Kara-Tur Boxed Set: How the Forgotten Realms went all Marco Polo on us
First things first, if any of my readers missed my 'Top 10 RPG Artists of the Past 40 Years' over on Black Gate, please have a look here and tell me what you think! Now, on to this outstanding boxed set.
Kata-Tur is certainly an interesting concept, let’s add a bit of non-Euro flavor to the world, and one that came into practice several times with the Forgotten Realms setting. The creation of ‘other lands’ beyond Greenwood’s initial setting can certainly do no harm and gives DMs a great ‘aside’ if they so choose. And for Kara-Tur itself, it was also a perfect place for TSR to incorporate the AD&D Oriental Adventures Hardcover which to that point didn’t really have an intrinsically purposed setting.
I well remember buying Kara-Tur in my teens, and although I owned it I never got to play there and finally ended up giving the boxed set to my DM Mark who was always a big China/Japan fan. He tucked the set away and never played it either, and finally years later I began to regret that I’d given it away because the collector side of me wanted to have it next to the standard Forgotten Realms box.
Eventually I went to eBay and picked up a copy again that I could peruse at my leisure, enjoying the artwork inside.
It is funny, because now that I’ve invested so much time in understanding such things, once I delved into the box I realized TSR had done precisely the same thing design work with Spelljammer that it did with Kara-Tur, utilizing Easley for the box cover and then having Jim Holloway do all the b/w interiors.

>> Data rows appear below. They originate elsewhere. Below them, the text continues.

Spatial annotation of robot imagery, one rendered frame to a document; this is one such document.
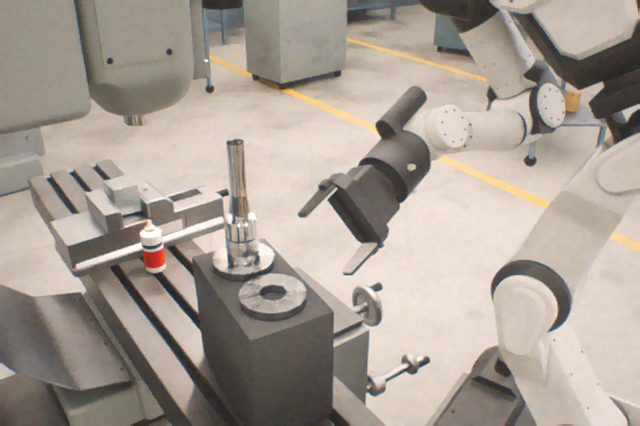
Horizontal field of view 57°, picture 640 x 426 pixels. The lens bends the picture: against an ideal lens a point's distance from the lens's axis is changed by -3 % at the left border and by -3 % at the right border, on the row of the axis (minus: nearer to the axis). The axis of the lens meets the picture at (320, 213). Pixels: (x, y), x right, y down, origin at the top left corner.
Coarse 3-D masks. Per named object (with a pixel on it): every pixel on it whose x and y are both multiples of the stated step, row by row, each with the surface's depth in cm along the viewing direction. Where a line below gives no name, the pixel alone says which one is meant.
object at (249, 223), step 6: (228, 216) 84; (252, 216) 84; (228, 222) 83; (234, 222) 83; (240, 222) 83; (246, 222) 83; (252, 222) 83; (228, 228) 83; (234, 228) 83; (240, 228) 82; (246, 228) 83
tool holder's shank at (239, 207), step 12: (228, 144) 78; (240, 144) 78; (228, 156) 79; (240, 156) 79; (228, 168) 80; (240, 168) 80; (240, 180) 80; (240, 192) 81; (240, 204) 82; (240, 216) 83
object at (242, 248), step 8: (232, 232) 83; (240, 232) 83; (248, 232) 83; (256, 232) 85; (232, 240) 84; (240, 240) 83; (248, 240) 84; (256, 240) 85; (232, 248) 84; (240, 248) 84; (248, 248) 84; (256, 248) 86; (232, 256) 85; (240, 256) 85; (248, 256) 85; (256, 256) 86; (240, 264) 85
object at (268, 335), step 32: (224, 256) 88; (224, 288) 83; (256, 288) 81; (288, 288) 81; (224, 320) 82; (256, 320) 77; (288, 320) 77; (320, 320) 78; (224, 352) 86; (256, 352) 75; (288, 352) 77; (320, 352) 80; (224, 384) 91; (256, 384) 77; (288, 384) 80; (320, 384) 83; (256, 416) 79; (288, 416) 82; (320, 416) 86
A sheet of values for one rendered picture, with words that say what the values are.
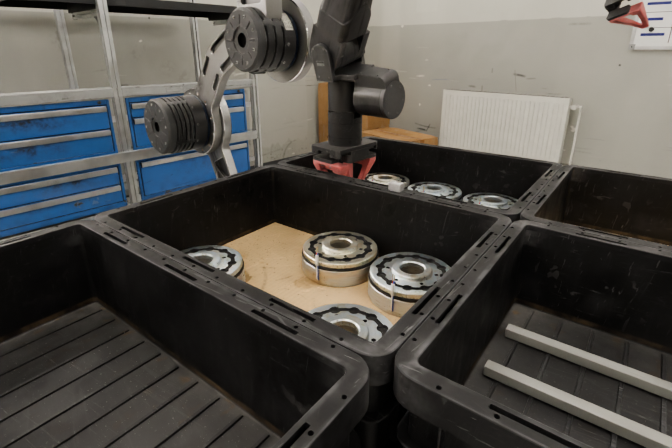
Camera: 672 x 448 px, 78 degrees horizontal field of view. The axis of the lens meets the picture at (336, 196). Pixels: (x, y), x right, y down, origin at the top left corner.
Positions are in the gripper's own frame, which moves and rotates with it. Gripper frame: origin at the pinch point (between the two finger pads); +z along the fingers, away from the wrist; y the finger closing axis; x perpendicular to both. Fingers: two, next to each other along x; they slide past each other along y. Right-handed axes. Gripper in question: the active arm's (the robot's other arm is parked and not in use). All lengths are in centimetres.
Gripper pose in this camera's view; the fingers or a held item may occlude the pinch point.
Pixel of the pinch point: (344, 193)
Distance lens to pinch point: 73.7
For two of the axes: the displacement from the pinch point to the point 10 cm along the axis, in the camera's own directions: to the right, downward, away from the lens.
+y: 6.9, -2.5, 6.8
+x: -7.2, -2.4, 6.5
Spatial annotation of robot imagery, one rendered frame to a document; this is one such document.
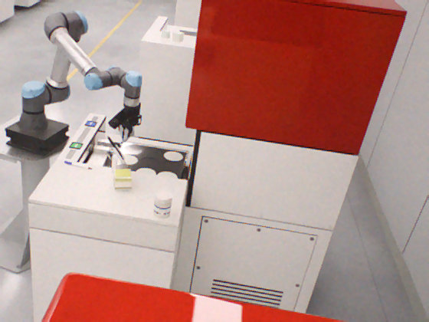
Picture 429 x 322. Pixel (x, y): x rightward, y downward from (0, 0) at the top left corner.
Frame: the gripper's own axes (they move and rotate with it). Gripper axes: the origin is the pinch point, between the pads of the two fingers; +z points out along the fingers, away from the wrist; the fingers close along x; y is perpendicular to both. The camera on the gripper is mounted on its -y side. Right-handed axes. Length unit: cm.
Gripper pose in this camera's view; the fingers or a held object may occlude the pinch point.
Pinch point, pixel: (122, 140)
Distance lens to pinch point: 246.3
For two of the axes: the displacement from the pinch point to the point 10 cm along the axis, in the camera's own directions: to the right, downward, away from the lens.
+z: -1.6, 8.1, 5.7
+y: 6.8, -3.3, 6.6
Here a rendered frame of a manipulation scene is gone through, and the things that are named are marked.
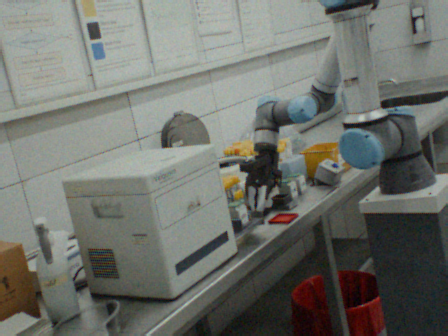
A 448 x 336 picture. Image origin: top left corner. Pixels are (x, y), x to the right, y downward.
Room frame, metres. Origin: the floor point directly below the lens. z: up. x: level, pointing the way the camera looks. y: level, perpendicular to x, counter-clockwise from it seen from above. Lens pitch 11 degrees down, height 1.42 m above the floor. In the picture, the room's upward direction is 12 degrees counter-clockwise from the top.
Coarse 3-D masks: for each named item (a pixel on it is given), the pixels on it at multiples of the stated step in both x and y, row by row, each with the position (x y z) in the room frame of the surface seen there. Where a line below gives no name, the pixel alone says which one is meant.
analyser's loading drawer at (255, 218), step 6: (258, 210) 1.70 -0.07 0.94; (252, 216) 1.71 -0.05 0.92; (258, 216) 1.70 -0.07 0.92; (234, 222) 1.62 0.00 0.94; (240, 222) 1.61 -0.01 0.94; (252, 222) 1.66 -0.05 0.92; (258, 222) 1.67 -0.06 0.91; (264, 222) 1.69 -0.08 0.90; (234, 228) 1.63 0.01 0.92; (240, 228) 1.62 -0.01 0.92; (246, 228) 1.62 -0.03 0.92; (252, 228) 1.64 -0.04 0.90; (240, 234) 1.59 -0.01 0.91
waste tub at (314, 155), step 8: (320, 144) 2.29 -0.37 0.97; (328, 144) 2.27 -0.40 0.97; (336, 144) 2.25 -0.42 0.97; (304, 152) 2.19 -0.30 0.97; (312, 152) 2.17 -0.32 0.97; (320, 152) 2.15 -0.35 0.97; (328, 152) 2.13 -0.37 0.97; (336, 152) 2.14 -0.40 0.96; (312, 160) 2.17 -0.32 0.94; (320, 160) 2.16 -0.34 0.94; (336, 160) 2.14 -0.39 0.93; (312, 168) 2.18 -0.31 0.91; (312, 176) 2.18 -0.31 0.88
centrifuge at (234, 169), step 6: (228, 156) 2.30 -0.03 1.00; (234, 156) 2.29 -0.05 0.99; (240, 156) 2.27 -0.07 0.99; (252, 156) 2.25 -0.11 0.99; (240, 162) 2.14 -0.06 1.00; (222, 168) 2.11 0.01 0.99; (228, 168) 2.11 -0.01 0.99; (234, 168) 2.10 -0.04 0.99; (222, 174) 2.07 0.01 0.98; (228, 174) 2.08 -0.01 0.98; (234, 174) 2.09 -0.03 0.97; (240, 174) 2.11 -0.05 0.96; (246, 174) 2.13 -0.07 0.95; (240, 180) 2.11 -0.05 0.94; (240, 186) 2.08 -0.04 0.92
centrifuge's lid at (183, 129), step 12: (168, 120) 2.30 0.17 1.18; (180, 120) 2.37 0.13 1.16; (192, 120) 2.39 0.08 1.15; (168, 132) 2.33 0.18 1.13; (180, 132) 2.38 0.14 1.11; (192, 132) 2.40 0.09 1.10; (204, 132) 2.40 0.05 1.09; (168, 144) 2.32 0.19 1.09; (180, 144) 2.37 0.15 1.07; (192, 144) 2.39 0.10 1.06; (204, 144) 2.40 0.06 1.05
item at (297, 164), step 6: (294, 156) 2.15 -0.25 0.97; (300, 156) 2.13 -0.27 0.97; (282, 162) 2.09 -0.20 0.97; (288, 162) 2.08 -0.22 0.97; (294, 162) 2.10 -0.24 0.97; (300, 162) 2.13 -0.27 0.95; (282, 168) 2.09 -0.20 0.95; (288, 168) 2.08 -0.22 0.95; (294, 168) 2.09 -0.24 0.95; (300, 168) 2.12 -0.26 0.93; (306, 168) 2.15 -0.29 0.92; (282, 174) 2.10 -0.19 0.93; (288, 174) 2.08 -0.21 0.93; (306, 174) 2.14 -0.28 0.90; (306, 180) 2.13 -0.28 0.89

The only difference with this box was that Easley did both color booklet interiors while in Spelljammer those covers were also done by Holloway.
I can also proudly say that the cover for Kara-Tur holds a special place in my heart for another reason, that being that it is the only piece of TSR artwork I own, as well as the only painting of Easley’s in my collection.
Both of the Easley works for this set are truly stupendous and also were created during his ‘golden age’ at TSR, so they should be recognized as such. Holloway also does an admirable job with the interiors, and knowing that Jim is of Japanese descent always seemed to make this setting more ‘home’ for him. He truly does stupendous work in the genre.